Après une récente réunion entre Twitter et le gouvernement du Nigeria pour régler leurs différends, le porte-parole gouvernemental a déclaré qu'ils étaient d'accord sur certains points, y compris que Twitter accepte de créer un bureau au Nigeria en 2022. Cette demande pourrait être une tactique du gouvernement pour pouvoir réprimer les droits numériques des citoyens, car avoir un bureau local soumet les employés de Twitter à la loi locale. Une telle demande a été faite à Twitter en Inde afin que le gouvernement ait accès au personnel local qu'il peut tenir responsable.

Dans ce pays, également crucial pour la stratégie d'expansion mondiale de Twitter, ce dernier n'a pas pu résister aux requêtes de suppression de compte du gouvernement indien. Au contraire, il s'est conformé à plusieurs demandes de suspendre définitivement environ 500 comptes et a supprimé les tweets critiques à l'égard du gouvernement.

Mais Twitter n'est pas le seul coupable.

Facebook est un complice historique [fr] lors des tentatives visant à réduire au silence les militants des droits humains. Il a censuré et signalé [fr] le contenu #EndSARS nigérian, l'estampillant « fake news », ce qui n'est pas surprenant, car Facebook a consolidé ses relations avec le gouvernement du Nigéria pour dominer le marché, suite à la deuxième visite de Mark Zuckerberg au président nigérian Buhari.

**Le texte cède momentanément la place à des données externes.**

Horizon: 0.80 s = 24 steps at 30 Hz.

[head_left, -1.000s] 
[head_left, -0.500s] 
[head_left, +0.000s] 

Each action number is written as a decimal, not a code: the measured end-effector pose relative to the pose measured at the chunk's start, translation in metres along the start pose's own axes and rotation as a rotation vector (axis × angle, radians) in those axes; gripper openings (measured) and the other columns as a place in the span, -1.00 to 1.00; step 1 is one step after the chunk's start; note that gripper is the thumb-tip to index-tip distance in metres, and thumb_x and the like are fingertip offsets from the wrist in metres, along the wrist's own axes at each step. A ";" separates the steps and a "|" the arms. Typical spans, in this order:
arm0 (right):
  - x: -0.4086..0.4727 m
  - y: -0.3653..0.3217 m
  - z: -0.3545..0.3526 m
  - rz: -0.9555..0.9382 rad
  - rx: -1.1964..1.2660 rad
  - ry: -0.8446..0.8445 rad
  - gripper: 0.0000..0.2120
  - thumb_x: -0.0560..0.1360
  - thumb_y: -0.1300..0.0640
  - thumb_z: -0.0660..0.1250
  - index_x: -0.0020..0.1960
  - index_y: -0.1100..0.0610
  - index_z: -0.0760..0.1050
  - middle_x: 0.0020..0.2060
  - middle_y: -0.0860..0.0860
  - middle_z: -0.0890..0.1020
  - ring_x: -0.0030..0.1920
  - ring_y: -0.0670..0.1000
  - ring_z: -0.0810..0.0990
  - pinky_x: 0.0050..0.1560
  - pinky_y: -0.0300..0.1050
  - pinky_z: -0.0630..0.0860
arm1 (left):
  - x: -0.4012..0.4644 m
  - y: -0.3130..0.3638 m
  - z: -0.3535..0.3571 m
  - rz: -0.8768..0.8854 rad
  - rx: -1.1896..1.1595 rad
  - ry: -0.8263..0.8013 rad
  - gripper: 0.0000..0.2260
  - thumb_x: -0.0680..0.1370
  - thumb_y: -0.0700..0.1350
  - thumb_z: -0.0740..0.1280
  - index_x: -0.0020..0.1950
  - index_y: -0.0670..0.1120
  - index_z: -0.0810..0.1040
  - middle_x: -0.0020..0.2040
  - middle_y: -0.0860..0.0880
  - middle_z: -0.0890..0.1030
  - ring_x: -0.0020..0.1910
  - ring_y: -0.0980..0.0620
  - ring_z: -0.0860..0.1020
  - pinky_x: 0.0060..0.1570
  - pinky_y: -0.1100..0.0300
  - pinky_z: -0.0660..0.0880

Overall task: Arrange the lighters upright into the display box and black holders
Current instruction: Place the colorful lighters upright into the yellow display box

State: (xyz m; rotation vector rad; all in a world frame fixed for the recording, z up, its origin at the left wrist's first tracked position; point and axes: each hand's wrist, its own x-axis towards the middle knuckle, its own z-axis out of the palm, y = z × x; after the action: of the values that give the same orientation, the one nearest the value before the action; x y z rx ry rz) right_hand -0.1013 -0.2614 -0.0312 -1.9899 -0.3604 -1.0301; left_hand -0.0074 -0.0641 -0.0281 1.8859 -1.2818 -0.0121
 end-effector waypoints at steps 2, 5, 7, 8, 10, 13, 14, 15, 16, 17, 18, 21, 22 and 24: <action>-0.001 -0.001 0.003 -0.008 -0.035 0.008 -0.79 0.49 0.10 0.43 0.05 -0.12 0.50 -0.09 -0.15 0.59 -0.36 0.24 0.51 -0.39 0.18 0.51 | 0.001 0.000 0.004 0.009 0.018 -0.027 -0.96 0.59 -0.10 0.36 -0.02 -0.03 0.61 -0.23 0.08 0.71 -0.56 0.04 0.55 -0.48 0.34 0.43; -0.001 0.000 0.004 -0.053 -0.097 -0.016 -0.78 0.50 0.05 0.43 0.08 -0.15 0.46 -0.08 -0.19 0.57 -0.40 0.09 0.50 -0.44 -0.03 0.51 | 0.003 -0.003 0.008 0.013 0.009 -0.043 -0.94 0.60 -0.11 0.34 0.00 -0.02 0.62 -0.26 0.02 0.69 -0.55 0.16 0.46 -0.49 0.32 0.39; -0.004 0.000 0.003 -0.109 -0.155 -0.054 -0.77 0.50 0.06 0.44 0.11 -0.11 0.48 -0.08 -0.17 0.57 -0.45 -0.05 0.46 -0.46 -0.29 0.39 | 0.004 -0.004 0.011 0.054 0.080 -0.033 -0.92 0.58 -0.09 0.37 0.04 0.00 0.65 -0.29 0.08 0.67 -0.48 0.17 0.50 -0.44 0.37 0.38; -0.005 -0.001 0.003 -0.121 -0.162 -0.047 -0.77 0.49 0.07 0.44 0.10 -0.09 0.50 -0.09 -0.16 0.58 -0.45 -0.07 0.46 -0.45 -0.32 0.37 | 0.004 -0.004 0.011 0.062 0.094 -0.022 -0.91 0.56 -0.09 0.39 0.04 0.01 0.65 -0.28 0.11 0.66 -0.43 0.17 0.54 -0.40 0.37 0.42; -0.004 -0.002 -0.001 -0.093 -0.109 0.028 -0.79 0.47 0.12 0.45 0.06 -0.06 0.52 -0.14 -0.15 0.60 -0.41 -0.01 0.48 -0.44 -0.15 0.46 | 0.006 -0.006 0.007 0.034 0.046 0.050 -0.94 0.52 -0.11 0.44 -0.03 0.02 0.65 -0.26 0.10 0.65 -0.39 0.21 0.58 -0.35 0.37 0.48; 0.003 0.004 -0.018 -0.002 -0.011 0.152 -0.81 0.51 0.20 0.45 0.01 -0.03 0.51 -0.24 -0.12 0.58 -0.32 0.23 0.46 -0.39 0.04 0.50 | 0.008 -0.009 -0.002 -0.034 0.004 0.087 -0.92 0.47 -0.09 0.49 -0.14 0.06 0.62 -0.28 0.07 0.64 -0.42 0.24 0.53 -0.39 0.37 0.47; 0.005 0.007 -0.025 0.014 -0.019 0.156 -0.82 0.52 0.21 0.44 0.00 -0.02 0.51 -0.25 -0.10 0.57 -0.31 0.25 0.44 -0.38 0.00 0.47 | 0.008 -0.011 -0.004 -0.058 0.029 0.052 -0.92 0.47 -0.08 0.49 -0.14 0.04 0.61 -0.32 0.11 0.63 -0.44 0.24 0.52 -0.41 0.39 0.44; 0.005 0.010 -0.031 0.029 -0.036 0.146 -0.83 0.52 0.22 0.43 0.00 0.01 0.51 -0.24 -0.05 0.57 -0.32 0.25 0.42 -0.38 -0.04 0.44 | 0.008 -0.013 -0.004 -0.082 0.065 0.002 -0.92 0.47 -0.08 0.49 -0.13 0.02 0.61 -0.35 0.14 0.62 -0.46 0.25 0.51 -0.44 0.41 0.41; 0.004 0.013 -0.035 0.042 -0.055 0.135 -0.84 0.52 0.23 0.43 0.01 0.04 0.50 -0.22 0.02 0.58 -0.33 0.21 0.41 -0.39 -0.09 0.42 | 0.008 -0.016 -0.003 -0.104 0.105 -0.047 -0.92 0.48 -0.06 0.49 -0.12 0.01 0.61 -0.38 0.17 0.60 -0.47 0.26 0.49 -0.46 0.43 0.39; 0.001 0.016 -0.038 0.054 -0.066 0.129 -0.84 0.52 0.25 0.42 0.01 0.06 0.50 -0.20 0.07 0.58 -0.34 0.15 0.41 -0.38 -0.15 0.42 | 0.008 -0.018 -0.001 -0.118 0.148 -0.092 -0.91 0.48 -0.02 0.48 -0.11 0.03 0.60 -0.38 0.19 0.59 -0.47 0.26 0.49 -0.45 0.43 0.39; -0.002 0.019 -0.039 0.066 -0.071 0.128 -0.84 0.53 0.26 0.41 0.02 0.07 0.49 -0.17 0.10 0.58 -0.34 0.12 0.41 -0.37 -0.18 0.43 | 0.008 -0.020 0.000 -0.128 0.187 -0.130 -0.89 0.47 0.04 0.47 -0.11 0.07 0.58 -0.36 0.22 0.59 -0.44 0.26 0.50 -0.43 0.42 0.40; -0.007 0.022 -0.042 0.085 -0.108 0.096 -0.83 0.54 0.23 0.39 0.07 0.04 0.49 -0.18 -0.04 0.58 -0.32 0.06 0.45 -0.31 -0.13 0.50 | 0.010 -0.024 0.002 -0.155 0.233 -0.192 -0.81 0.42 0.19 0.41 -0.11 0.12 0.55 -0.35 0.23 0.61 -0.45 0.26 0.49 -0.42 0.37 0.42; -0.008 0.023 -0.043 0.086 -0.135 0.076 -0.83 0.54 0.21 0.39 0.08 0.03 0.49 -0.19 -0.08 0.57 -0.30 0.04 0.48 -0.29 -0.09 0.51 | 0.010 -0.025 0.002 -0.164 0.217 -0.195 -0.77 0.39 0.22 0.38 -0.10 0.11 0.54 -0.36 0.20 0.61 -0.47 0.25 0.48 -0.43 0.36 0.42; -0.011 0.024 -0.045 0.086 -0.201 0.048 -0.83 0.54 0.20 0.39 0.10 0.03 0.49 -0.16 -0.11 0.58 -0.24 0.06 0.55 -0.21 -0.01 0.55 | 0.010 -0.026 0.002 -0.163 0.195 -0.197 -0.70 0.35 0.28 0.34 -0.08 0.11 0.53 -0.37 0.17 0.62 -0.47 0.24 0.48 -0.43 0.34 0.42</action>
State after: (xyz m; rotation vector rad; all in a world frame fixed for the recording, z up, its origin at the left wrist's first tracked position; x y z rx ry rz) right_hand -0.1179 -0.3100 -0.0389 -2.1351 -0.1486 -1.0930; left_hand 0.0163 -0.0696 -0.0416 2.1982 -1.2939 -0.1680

Lorsque le gouvernement du Nigéria introduira des mesures plus strictes (un nouvel ensemble de règles sur les médias sociaux obligera ces sociétés à s'enregistrer au Nigéria), la défense par Twitter d'un Internet libre et de la liberté d'expression au Nigéria sera affaiblie.

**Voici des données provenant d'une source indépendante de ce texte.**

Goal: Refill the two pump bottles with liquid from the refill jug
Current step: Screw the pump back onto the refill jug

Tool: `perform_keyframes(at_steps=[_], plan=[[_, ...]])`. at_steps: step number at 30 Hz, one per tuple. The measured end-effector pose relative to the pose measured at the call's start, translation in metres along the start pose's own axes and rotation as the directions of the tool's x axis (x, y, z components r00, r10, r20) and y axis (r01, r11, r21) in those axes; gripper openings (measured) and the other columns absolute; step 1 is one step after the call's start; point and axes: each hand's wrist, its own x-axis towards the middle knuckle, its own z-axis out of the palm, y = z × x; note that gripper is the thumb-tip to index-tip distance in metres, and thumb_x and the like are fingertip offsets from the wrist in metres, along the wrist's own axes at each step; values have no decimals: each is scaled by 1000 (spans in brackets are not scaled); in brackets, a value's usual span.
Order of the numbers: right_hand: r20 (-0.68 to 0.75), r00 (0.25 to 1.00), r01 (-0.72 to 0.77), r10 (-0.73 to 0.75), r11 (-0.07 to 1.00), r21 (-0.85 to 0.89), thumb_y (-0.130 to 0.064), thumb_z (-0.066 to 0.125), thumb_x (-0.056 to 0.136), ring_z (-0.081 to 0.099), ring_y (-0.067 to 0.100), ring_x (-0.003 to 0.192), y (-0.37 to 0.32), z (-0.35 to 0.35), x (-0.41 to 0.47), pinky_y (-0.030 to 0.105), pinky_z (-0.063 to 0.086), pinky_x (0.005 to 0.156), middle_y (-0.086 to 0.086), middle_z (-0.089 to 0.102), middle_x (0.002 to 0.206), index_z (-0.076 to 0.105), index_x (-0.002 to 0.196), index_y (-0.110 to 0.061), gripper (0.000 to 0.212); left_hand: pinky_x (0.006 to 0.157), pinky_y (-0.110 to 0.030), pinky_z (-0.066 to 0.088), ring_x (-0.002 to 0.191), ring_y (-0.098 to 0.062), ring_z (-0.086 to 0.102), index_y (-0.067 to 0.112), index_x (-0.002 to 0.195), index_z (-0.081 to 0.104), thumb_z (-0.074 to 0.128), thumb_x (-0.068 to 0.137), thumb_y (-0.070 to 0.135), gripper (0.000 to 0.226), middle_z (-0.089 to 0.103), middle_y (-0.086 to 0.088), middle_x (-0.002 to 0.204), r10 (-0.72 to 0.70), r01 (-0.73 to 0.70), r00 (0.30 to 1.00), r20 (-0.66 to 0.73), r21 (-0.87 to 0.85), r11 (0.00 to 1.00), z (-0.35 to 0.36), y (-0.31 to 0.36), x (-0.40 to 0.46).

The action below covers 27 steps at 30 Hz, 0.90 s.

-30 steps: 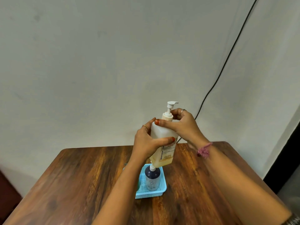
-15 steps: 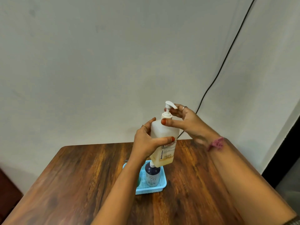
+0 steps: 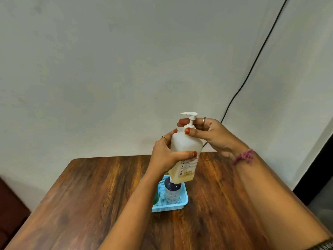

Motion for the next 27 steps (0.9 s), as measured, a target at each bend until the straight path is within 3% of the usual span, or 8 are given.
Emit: perform_keyframes(at_steps=[4,9,17,21,25,27], plan=[[-196,975,86,-106,990,-109,-14,70,83,66,10,100,4,20,3,25,56,83,-2,71,106,69,106,-17,23,85,-37,57,103,-12,63,23,137,48,85,44,49,103,62,4,121,-5,5,1000,-22,-3,1000,-3,-2,1],[-297,940,95,-165,967,-236,-17,73,81,63,6,103,10,40,8,23,52,87,-4,70,106,69,104,-23,24,86,-38,57,104,-12,63,24,136,49,84,41,54,106,62,4,122,-17,16,998,-57,-16,1000,-10,-10,0],[-349,927,71,-139,977,-201,-26,77,75,63,4,103,16,59,11,31,54,90,-8,70,106,69,105,-25,30,86,-34,57,104,-10,63,21,137,48,89,59,28,89,62,3,122,-29,32,999,38,-72,997,-32,-18,1],[-299,950,51,-92,989,-142,-44,75,66,52,0,118,20,61,2,16,45,93,-11,59,127,56,128,-24,68,87,-35,56,106,-13,63,21,135,48,89,52,37,93,61,2,123,-40,49,996,83,-109,993,-46,-22,5],[-305,952,-34,3,995,-96,-49,80,49,48,7,124,34,66,-8,32,40,106,-8,50,138,43,138,-22,101,88,-33,55,105,-11,64,20,130,52,87,44,41,95,64,4,117,-61,73,996,71,-176,982,-57,-26,9],[-292,955,-91,51,988,-123,-47,83,44,50,10,123,43,73,-11,36,44,104,-4,50,137,38,141,-20,110,85,-29,55,104,-10,63,22,126,53,89,48,34,87,63,6,114,-60,76,994,90,-183,980,-61,-29,10]])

Si les groupes de la société civile veulent s'assurer qu'au Nigeria les négociations du gouvernement et de Twitter ne violent pas leurs droits humains, ils devront collaborer et obtenir un soutien politique de leurs positions. Ils devront également proposer de meilleures résolutions, en utilisant des moyens légaux afin de protéger les droits des citoyens.